BEGIN Provided data
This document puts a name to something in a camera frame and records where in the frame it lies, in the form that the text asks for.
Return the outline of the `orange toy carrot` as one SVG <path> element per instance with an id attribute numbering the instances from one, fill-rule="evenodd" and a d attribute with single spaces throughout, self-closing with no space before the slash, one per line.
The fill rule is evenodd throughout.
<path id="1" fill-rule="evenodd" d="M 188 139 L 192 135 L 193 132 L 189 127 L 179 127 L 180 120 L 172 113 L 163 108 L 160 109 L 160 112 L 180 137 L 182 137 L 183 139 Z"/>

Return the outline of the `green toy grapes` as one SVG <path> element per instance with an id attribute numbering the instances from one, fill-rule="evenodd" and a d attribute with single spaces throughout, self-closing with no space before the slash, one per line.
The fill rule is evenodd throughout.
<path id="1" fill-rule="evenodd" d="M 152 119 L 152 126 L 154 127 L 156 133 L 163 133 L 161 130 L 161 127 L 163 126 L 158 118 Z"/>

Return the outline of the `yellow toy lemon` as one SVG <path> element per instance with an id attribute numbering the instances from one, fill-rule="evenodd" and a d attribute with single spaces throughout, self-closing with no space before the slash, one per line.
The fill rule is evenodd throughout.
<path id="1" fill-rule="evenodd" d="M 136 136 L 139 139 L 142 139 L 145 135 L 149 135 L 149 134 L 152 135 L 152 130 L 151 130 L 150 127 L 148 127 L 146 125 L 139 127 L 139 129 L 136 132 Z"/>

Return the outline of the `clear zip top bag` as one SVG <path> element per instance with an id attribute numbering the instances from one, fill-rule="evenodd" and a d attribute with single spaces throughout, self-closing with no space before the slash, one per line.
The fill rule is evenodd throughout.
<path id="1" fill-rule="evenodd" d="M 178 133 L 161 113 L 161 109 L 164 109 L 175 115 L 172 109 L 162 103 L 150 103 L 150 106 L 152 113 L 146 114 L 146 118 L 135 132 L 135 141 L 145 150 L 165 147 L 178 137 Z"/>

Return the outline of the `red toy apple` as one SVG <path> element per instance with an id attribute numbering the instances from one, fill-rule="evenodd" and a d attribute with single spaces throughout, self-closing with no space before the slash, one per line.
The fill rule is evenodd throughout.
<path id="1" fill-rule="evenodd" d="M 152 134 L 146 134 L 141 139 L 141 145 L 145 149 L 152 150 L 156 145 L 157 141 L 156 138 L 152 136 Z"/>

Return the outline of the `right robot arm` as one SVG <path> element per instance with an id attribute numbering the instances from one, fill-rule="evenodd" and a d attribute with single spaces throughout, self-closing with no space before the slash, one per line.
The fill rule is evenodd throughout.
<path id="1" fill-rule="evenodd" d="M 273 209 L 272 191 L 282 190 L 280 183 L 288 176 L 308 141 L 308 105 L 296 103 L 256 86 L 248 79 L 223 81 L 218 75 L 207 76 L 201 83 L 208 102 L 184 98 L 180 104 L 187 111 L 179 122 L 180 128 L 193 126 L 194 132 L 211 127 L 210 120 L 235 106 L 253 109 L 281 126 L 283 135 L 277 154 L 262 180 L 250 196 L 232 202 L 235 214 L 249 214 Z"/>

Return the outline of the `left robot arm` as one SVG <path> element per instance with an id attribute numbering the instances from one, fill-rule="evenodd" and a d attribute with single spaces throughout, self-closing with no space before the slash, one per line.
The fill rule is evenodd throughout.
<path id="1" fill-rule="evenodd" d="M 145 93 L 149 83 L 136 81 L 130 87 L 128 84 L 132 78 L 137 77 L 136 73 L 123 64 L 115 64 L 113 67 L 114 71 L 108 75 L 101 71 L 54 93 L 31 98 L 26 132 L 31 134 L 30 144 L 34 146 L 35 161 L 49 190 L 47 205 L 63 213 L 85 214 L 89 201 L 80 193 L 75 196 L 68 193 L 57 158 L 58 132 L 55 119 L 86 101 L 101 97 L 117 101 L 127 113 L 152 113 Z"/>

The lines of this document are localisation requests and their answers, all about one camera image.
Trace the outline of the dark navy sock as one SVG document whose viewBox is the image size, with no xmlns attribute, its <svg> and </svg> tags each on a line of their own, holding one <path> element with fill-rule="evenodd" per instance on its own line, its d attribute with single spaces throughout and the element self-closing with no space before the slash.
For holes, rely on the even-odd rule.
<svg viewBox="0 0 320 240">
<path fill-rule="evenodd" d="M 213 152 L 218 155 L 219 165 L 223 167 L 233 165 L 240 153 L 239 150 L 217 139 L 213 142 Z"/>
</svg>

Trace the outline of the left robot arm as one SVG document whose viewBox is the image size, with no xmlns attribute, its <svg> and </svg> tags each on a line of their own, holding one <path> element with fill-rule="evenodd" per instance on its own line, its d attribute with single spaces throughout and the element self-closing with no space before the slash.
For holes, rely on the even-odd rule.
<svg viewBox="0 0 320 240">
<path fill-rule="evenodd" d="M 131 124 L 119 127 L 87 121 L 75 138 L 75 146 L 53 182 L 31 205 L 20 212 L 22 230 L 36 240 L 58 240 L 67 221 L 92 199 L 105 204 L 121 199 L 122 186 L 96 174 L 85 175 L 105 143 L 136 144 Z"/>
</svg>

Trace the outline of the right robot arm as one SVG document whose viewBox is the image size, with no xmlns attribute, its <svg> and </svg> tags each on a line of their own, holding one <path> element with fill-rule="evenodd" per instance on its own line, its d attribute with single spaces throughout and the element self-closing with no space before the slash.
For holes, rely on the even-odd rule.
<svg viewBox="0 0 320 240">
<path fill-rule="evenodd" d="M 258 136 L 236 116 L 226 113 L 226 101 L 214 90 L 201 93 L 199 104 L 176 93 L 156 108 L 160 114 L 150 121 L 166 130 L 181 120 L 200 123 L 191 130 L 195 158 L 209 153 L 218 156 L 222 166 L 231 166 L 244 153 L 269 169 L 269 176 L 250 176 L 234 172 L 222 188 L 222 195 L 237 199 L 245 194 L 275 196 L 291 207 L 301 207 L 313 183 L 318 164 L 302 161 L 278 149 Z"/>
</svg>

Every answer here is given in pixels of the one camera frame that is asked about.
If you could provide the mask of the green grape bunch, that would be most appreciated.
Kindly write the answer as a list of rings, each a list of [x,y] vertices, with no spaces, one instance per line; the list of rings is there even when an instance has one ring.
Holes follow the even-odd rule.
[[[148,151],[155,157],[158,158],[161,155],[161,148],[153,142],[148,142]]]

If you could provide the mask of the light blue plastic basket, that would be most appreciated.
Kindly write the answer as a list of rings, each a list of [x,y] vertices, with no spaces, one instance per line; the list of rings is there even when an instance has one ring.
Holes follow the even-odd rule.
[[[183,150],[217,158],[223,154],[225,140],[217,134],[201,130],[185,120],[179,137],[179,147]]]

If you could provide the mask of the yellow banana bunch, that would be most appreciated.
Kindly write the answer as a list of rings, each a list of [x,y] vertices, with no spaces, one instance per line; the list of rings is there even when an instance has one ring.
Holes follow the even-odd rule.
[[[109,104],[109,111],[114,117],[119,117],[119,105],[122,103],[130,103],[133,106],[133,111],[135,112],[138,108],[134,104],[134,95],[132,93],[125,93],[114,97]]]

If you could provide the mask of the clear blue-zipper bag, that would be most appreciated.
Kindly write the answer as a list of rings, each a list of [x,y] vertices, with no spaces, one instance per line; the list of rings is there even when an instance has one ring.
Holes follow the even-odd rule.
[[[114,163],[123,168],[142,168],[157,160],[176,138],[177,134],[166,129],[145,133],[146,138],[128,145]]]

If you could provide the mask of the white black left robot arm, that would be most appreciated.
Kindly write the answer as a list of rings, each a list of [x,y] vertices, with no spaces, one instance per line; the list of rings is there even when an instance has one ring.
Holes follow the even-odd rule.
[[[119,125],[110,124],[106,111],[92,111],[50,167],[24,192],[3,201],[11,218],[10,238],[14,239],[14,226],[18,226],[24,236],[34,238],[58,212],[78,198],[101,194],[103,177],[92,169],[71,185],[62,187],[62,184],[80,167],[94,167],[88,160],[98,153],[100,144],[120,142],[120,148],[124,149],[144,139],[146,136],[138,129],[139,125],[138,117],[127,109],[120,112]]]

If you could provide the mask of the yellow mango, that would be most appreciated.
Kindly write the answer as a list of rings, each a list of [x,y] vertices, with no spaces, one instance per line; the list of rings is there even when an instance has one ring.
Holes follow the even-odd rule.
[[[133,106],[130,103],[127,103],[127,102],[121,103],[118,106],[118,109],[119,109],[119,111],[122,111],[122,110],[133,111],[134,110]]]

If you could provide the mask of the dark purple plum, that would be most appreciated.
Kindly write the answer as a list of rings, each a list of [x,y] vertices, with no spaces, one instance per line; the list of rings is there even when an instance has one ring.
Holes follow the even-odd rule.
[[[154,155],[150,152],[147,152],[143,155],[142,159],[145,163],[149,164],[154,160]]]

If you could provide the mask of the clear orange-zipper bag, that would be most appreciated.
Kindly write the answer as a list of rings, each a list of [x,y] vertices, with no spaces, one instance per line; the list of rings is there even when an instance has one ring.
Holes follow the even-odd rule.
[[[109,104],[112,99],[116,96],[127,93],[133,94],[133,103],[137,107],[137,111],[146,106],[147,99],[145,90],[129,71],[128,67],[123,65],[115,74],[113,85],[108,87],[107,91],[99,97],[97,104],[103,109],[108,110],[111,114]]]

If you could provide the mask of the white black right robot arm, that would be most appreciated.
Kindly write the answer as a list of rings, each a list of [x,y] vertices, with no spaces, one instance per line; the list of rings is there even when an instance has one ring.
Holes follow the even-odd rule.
END Provided data
BEGIN Provided data
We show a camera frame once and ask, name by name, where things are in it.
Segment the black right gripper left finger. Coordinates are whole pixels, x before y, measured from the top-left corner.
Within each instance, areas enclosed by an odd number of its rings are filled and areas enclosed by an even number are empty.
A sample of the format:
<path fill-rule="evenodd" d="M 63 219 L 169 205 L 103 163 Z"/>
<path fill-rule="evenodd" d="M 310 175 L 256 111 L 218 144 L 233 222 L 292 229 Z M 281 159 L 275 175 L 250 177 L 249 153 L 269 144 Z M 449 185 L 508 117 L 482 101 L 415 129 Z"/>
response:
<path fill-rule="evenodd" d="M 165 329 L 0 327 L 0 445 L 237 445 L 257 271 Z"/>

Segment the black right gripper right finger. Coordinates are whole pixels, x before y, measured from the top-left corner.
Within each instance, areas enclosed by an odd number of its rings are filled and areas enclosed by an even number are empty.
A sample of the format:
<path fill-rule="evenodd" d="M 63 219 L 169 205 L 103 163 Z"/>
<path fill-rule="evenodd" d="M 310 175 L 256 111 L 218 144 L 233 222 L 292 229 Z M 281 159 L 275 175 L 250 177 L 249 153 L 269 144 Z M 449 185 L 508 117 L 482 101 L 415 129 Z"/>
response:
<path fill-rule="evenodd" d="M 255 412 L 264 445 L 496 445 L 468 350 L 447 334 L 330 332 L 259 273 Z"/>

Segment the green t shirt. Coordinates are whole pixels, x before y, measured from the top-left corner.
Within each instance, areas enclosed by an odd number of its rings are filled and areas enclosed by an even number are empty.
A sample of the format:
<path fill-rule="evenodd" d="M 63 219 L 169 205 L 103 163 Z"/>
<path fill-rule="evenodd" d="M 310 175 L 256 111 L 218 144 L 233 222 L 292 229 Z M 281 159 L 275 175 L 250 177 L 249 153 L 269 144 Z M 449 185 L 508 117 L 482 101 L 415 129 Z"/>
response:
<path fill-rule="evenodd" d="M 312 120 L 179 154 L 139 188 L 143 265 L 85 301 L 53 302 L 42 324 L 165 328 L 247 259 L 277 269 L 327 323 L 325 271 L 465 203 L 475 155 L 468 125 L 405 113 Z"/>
END Provided data
▸ Prompt:
Pick every line of the data that includes the string "from".

▸ Exercise answer:
Return the outline of the `orange toy carrot` as one SVG <path> element per instance with an id attribute numbering the instances from one, fill-rule="evenodd" and a d attribute with single spaces throughout, self-closing with no space before the slash, one per line.
Return the outline of the `green toy grapes` as one SVG <path> element per instance with an id attribute numbering the instances from one, fill-rule="evenodd" and a d attribute with single spaces throughout, self-closing with no space before the slash, one per line.
Return the outline of the `yellow toy lemon` as one SVG <path> element per instance with an id attribute numbering the instances from one, fill-rule="evenodd" and a d attribute with single spaces throughout, self-closing with no space before the slash, one per line.
Return the outline of the `clear zip top bag` as one SVG <path> element per instance with an id attribute numbering the instances from one, fill-rule="evenodd" and a d attribute with single spaces throughout, self-closing with no space before the slash, one per line.
Return the outline of the `red toy apple` as one SVG <path> element per instance with an id attribute numbering the instances from one, fill-rule="evenodd" and a d attribute with single spaces throughout, self-closing with no space before the slash, one per line.
Return the outline of the `right robot arm` as one SVG <path> element per instance with an id attribute numbering the instances from one, fill-rule="evenodd" and a d attribute with single spaces throughout, self-closing with no space before the slash, one per line.
Return the outline of the `left robot arm` as one SVG <path> element per instance with an id attribute numbering the instances from one, fill-rule="evenodd" and a d attribute with single spaces throughout, self-closing with no space before the slash, one per line.
Segment the black right gripper left finger. Coordinates are whole pixels, x before y, measured from the top-left corner.
Segment the black right gripper right finger. Coordinates are whole pixels, x before y, measured from the top-left corner.
Segment the green t shirt. Coordinates are whole pixels, x before y, measured from the top-left corner.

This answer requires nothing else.